WHAT YOU ARE ASKED TO DO: For each line of the material, check for the string "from"; then state how many lines had it, giving only the number.

DATA SECTION:
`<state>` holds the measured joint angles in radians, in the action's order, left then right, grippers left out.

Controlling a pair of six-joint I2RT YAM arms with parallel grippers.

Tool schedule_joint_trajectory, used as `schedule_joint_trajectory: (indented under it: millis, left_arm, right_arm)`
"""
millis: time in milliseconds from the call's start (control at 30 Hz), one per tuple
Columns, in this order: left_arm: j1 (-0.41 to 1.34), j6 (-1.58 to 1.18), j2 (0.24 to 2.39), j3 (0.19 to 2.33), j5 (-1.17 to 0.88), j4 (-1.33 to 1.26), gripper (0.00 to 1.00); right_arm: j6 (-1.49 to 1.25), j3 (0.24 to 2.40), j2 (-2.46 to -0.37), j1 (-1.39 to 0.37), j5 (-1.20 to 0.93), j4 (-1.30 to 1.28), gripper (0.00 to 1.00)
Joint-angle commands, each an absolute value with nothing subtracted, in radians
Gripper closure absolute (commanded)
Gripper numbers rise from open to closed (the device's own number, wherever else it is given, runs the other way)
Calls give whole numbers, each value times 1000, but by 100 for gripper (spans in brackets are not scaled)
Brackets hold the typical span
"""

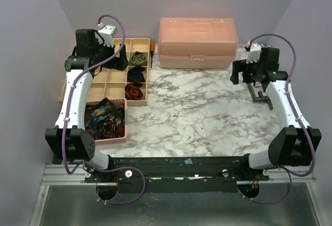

TASK RESULT: 2